* What the exercise asks
Please repeat the data below exactly, with the pictures removed.

Data entries
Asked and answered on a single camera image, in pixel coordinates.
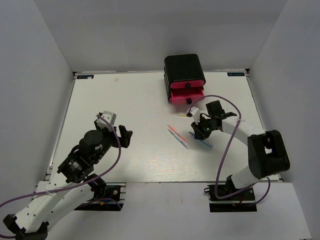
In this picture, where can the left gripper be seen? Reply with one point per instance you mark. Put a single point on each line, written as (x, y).
(125, 139)

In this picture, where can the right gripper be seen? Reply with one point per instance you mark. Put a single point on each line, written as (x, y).
(199, 133)

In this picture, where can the light blue pen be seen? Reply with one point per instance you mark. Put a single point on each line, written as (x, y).
(201, 141)

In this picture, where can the pink drawer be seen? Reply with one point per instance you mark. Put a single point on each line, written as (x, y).
(187, 84)
(187, 96)

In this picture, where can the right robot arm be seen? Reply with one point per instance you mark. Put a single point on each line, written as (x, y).
(266, 151)

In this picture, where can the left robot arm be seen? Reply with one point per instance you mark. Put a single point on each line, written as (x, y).
(72, 184)

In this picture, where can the blue clear pen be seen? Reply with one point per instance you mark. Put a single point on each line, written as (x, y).
(179, 139)

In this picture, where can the red clear pen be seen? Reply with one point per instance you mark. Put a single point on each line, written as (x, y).
(178, 134)

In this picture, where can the right corner label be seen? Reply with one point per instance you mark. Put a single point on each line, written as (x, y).
(236, 74)

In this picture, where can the corner label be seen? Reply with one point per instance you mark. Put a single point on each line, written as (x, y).
(85, 77)
(236, 74)

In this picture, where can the black drawer cabinet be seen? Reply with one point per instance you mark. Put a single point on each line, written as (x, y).
(182, 67)

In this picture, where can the left corner label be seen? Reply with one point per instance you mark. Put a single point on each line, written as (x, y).
(85, 77)

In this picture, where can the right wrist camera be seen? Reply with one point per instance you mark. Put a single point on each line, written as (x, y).
(194, 112)

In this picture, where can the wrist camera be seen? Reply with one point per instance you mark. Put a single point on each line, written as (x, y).
(194, 112)
(106, 116)

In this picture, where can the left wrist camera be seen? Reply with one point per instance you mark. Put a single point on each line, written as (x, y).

* Exercise response
Asked and answered on a single camera image, in pixel coordinates.
In this picture, where can the left gripper be seen? Reply with one point per instance you mark. Put a single point on each line, written as (x, y).
(125, 139)

In this picture, where can the right gripper be seen? Reply with one point per instance you mark. Put a single point on each line, written as (x, y).
(199, 133)

In this picture, where can the light blue pen be seen? Reply with one point per instance you mark. Put a single point on each line, written as (x, y).
(201, 141)

In this picture, where can the pink drawer be seen? Reply with one point per instance you mark. Put a single point on each line, written as (x, y).
(187, 84)
(187, 96)

In this picture, where can the right robot arm be seen? Reply with one point per instance you mark. Put a single point on each line, written as (x, y).
(266, 151)

In this picture, where can the left robot arm be seen? Reply with one point per instance you mark. Put a single point on each line, written as (x, y).
(72, 184)

In this picture, where can the blue clear pen be seen? Reply with one point per instance you mark. Put a single point on each line, written as (x, y).
(179, 139)

In this picture, where can the red clear pen be seen? Reply with one point per instance you mark. Put a single point on each line, written as (x, y).
(178, 134)

In this picture, where can the right corner label be seen? Reply with one point per instance you mark. Put a single point on each line, written as (x, y).
(236, 74)

In this picture, where can the corner label be seen? Reply with one point per instance you mark. Put a single point on each line, written as (x, y).
(85, 77)
(236, 74)

In this picture, where can the black drawer cabinet be seen? Reply with one point per instance you mark. Put a single point on each line, written as (x, y).
(182, 67)

In this picture, where can the left corner label be seen? Reply with one point per instance you mark. Put a single point on each line, written as (x, y).
(85, 77)

In this picture, where can the right wrist camera be seen? Reply with one point per instance you mark. Put a single point on each line, written as (x, y).
(194, 112)

In this picture, where can the wrist camera be seen? Reply with one point per instance you mark. Put a single point on each line, written as (x, y).
(194, 112)
(106, 116)

In this picture, where can the left wrist camera be seen? Reply with one point per instance you mark. Put a single point on each line, written as (x, y).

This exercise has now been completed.